Problem to solve - Search the entries for the word "grounding" and return every line where it is found.

Material supplied -
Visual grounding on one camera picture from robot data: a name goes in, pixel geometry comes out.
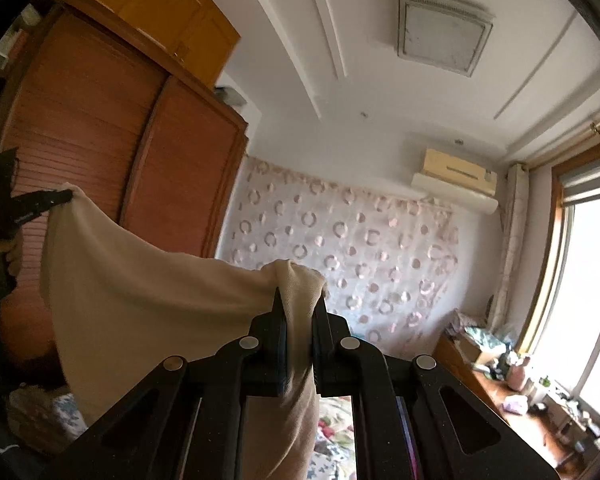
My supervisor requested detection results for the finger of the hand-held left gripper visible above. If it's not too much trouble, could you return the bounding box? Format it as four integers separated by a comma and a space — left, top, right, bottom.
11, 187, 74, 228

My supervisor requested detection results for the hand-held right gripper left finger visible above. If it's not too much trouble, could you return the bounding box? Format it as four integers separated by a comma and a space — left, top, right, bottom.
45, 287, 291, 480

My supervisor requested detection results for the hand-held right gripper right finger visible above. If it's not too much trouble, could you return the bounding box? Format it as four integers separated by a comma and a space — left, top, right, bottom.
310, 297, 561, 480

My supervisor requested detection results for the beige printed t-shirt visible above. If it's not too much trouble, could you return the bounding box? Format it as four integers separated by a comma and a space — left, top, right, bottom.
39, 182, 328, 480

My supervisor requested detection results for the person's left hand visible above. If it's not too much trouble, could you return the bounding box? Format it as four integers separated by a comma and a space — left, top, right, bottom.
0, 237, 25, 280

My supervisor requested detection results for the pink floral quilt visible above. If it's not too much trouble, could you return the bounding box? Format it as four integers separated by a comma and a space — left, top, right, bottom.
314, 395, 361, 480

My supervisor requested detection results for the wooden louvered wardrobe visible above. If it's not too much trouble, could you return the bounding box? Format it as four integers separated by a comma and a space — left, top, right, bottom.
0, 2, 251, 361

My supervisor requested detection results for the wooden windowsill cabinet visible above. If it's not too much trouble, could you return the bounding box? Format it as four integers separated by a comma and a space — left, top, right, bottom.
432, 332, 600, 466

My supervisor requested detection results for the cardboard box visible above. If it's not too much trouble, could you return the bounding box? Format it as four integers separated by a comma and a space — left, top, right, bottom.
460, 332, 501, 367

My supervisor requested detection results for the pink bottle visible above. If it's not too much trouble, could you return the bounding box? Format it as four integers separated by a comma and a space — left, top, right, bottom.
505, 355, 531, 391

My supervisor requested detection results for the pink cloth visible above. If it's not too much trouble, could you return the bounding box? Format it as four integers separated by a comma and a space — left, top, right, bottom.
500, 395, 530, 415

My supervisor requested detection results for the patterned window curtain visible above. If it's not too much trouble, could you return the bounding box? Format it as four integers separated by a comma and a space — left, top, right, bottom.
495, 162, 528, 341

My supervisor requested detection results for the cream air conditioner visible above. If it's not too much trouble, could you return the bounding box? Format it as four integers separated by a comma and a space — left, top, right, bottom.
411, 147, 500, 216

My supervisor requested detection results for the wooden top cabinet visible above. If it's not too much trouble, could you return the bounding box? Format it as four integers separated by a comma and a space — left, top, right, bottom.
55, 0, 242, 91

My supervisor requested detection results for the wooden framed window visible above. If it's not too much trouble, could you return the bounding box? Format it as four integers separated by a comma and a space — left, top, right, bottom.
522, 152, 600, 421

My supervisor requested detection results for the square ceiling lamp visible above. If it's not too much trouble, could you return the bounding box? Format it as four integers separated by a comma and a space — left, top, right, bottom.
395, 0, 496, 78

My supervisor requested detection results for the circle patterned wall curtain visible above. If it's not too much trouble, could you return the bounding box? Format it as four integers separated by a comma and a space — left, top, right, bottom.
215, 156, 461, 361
--
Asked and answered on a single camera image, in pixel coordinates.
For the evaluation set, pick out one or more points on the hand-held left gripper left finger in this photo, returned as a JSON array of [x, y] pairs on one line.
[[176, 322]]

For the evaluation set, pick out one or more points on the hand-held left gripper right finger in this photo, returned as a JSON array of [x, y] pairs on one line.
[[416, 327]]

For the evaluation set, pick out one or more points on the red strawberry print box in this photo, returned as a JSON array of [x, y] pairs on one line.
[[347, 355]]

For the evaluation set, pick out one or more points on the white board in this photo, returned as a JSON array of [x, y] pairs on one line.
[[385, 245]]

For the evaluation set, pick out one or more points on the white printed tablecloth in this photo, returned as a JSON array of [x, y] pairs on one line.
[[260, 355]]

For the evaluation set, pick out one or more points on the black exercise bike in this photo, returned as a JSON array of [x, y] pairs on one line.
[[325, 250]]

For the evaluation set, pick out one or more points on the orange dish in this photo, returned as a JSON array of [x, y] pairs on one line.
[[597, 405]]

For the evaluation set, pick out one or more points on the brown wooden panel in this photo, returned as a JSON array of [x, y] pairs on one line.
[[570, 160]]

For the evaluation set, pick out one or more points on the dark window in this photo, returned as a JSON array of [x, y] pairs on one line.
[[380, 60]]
==
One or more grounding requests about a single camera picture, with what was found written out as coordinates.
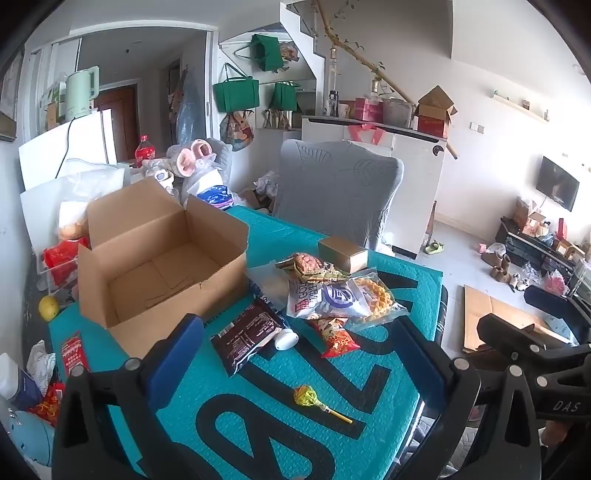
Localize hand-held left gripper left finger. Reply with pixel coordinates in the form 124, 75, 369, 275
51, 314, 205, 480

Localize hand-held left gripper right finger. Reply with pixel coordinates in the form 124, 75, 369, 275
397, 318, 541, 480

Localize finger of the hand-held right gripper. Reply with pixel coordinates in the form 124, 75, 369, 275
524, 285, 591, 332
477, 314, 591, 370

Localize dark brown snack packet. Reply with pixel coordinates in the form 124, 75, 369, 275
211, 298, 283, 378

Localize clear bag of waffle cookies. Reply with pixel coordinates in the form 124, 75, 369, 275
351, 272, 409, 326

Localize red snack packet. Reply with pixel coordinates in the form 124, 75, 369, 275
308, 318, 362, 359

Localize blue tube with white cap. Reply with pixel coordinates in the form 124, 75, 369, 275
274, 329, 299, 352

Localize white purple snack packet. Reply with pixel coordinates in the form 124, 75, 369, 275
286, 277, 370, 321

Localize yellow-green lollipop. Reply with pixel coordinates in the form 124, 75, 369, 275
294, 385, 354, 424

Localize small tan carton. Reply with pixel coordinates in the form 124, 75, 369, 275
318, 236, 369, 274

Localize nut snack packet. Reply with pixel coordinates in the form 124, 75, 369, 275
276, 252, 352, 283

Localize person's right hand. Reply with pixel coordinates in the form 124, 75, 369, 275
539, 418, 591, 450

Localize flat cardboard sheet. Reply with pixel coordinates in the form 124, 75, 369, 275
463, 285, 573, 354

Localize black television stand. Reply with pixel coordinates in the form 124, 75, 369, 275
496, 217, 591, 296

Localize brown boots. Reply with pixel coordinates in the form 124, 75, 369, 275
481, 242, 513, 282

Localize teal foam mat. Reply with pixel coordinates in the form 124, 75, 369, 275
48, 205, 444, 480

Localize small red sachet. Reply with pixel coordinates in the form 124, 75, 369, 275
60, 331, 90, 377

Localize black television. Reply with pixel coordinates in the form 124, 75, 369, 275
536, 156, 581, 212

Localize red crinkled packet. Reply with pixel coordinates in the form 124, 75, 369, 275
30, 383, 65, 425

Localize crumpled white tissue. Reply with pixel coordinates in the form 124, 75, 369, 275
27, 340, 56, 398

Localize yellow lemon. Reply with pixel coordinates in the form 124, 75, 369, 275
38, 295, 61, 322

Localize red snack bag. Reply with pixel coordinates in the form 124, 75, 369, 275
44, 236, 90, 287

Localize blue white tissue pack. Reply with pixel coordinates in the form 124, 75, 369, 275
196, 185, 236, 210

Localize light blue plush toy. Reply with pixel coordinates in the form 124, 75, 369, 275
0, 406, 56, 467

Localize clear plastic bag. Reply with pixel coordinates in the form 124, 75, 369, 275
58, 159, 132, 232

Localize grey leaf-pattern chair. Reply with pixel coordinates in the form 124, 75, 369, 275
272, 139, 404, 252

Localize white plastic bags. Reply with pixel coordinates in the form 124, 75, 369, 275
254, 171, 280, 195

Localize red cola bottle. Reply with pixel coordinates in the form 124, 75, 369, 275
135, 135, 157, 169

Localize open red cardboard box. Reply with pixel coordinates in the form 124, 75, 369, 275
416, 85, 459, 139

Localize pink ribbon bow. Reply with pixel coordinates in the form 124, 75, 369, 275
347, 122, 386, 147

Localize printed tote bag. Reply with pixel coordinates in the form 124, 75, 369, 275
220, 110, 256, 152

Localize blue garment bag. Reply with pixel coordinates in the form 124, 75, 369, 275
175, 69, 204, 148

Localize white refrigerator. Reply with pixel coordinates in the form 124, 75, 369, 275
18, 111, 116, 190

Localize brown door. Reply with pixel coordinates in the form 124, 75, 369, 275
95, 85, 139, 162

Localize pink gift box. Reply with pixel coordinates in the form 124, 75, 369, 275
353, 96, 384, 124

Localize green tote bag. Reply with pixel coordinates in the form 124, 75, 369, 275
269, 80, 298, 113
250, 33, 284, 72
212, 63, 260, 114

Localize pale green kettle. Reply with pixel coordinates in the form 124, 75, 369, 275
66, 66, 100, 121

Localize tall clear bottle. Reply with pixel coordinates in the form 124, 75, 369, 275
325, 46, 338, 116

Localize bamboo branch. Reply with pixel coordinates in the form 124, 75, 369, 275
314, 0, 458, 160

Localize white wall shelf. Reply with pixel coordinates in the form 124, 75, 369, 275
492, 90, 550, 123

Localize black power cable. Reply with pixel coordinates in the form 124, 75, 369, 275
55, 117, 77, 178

Reply -
Visual grounding on one camera picture from robot data: a name goes in, pixel geometry comes out.
One or more grounding requests about a single camera picture, with what was found written out as coordinates.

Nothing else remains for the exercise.